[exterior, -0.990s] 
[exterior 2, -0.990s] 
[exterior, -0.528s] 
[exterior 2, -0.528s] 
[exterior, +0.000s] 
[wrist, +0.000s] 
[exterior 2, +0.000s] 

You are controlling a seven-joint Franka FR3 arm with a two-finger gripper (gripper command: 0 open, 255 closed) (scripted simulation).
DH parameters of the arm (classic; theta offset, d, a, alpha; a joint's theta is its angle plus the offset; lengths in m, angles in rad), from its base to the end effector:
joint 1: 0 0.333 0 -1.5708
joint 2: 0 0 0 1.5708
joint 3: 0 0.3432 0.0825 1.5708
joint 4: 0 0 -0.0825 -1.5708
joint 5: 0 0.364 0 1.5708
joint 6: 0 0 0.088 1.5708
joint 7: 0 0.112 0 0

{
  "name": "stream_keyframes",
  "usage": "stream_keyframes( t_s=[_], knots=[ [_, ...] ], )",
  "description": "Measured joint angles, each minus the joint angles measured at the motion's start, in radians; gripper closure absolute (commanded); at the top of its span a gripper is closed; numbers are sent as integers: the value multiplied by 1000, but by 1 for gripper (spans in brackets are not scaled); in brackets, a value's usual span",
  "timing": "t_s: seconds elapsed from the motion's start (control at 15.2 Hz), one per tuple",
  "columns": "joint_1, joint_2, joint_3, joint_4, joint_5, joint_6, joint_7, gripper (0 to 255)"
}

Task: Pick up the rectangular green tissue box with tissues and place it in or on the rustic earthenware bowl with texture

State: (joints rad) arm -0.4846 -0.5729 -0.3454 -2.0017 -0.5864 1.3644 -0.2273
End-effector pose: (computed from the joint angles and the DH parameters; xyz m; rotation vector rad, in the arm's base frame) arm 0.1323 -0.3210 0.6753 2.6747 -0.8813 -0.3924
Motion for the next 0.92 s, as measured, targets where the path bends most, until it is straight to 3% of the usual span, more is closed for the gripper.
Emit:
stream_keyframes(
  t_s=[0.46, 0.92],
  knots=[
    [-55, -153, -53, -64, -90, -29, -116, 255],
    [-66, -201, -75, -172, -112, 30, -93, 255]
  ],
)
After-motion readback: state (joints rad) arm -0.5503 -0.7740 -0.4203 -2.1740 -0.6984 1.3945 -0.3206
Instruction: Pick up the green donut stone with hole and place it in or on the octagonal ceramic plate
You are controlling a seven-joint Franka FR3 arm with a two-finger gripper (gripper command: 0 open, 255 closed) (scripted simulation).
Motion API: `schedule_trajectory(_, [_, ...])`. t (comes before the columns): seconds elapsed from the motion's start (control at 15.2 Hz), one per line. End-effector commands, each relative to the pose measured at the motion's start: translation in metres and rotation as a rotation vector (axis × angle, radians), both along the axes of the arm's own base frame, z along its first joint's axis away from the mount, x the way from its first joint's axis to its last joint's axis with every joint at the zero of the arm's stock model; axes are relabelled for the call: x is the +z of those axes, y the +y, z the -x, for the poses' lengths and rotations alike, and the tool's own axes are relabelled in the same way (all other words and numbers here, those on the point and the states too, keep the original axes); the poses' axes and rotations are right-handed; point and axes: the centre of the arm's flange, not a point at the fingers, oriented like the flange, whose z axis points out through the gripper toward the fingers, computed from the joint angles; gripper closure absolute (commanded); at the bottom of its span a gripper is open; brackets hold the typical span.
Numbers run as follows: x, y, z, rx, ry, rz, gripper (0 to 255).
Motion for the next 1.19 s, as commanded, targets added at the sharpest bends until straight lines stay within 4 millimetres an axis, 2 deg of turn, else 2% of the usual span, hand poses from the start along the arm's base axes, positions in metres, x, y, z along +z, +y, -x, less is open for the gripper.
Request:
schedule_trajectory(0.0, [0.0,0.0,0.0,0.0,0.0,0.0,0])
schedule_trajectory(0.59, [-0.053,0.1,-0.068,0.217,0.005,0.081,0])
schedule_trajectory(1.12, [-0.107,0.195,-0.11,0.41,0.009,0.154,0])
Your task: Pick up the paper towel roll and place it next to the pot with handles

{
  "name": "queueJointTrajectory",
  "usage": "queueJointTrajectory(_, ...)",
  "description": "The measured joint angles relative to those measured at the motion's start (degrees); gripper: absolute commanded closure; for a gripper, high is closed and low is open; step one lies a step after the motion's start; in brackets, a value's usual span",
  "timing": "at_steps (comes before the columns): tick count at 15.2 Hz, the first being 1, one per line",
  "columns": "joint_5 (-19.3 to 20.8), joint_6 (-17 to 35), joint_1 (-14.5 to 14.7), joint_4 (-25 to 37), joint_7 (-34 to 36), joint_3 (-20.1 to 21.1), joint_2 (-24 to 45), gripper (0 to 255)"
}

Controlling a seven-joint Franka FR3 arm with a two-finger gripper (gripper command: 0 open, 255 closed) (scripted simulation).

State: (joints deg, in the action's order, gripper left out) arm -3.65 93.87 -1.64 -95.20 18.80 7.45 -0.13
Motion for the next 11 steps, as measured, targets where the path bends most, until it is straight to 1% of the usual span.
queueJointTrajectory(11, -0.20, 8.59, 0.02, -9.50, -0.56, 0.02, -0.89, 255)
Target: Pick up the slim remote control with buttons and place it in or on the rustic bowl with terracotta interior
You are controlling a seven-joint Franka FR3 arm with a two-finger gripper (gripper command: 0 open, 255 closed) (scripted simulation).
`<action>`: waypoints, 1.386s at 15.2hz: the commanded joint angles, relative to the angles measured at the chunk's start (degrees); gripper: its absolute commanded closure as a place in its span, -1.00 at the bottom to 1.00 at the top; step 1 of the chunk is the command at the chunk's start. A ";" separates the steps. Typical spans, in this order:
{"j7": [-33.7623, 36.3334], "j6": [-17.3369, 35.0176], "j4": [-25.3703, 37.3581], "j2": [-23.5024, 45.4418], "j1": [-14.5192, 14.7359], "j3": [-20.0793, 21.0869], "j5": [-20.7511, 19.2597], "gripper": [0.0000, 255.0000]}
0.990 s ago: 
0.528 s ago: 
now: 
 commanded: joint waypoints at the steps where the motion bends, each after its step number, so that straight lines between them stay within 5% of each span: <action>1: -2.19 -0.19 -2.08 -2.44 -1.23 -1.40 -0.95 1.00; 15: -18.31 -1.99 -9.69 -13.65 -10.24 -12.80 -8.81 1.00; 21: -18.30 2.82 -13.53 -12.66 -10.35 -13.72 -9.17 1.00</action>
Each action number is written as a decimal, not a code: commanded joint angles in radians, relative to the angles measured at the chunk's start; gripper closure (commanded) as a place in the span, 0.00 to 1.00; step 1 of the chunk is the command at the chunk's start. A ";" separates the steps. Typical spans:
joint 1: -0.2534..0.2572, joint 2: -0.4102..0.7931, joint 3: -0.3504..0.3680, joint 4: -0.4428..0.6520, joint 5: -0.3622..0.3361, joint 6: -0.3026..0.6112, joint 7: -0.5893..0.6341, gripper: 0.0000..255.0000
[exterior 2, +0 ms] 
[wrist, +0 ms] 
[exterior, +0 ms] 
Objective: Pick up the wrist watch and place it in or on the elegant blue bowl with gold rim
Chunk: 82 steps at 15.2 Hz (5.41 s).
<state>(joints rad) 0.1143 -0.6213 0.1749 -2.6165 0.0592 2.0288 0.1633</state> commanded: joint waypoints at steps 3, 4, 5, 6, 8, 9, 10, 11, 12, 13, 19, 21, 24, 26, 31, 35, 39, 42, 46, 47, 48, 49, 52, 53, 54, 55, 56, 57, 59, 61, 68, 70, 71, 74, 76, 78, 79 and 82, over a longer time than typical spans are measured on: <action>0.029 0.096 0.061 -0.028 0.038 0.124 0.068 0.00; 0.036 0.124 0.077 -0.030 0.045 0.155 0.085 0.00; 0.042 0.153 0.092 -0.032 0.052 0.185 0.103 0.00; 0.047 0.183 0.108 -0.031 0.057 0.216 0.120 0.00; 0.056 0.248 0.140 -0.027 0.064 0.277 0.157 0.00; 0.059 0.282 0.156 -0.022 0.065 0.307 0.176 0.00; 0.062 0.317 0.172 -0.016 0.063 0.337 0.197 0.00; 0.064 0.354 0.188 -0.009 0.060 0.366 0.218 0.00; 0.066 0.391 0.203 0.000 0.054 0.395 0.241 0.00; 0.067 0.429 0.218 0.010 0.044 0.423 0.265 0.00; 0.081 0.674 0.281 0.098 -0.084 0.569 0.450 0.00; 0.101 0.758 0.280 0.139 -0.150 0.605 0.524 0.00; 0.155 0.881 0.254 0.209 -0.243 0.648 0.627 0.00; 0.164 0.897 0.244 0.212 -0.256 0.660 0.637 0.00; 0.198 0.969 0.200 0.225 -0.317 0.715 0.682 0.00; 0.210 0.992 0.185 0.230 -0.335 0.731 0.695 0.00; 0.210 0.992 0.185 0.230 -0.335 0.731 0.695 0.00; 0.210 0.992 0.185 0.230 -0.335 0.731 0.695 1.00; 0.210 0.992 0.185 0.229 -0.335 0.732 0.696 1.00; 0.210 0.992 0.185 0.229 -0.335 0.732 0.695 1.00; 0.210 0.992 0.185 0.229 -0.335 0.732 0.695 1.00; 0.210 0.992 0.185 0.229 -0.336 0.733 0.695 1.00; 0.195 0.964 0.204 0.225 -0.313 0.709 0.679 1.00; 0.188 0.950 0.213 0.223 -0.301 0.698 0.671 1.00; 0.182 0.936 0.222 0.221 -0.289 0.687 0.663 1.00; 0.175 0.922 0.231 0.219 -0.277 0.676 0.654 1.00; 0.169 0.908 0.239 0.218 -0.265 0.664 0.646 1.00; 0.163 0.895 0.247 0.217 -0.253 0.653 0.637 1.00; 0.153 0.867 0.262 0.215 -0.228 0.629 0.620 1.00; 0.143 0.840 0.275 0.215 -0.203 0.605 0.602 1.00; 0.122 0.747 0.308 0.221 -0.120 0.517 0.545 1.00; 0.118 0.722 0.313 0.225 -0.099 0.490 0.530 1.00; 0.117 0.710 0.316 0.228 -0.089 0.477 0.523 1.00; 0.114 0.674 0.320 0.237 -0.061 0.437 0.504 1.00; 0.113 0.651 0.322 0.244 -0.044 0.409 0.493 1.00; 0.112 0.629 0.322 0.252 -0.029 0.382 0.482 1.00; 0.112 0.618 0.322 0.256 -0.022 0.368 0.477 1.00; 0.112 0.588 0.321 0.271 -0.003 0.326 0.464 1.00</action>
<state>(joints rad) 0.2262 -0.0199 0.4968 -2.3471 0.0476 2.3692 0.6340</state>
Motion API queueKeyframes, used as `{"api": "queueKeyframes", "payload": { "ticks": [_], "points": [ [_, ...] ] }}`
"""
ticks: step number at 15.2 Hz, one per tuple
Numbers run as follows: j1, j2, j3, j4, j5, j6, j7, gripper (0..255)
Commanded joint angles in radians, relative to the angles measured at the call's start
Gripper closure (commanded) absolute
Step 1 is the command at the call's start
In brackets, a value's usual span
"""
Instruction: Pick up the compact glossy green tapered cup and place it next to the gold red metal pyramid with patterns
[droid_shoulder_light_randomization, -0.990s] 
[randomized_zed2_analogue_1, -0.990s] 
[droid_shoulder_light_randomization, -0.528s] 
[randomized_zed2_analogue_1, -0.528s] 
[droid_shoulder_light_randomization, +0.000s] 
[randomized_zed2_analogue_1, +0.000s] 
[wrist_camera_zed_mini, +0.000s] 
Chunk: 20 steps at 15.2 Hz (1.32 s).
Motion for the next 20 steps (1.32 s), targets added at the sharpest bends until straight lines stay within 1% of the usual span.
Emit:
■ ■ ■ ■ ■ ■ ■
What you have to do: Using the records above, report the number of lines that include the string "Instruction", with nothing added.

Result of this exercise: 2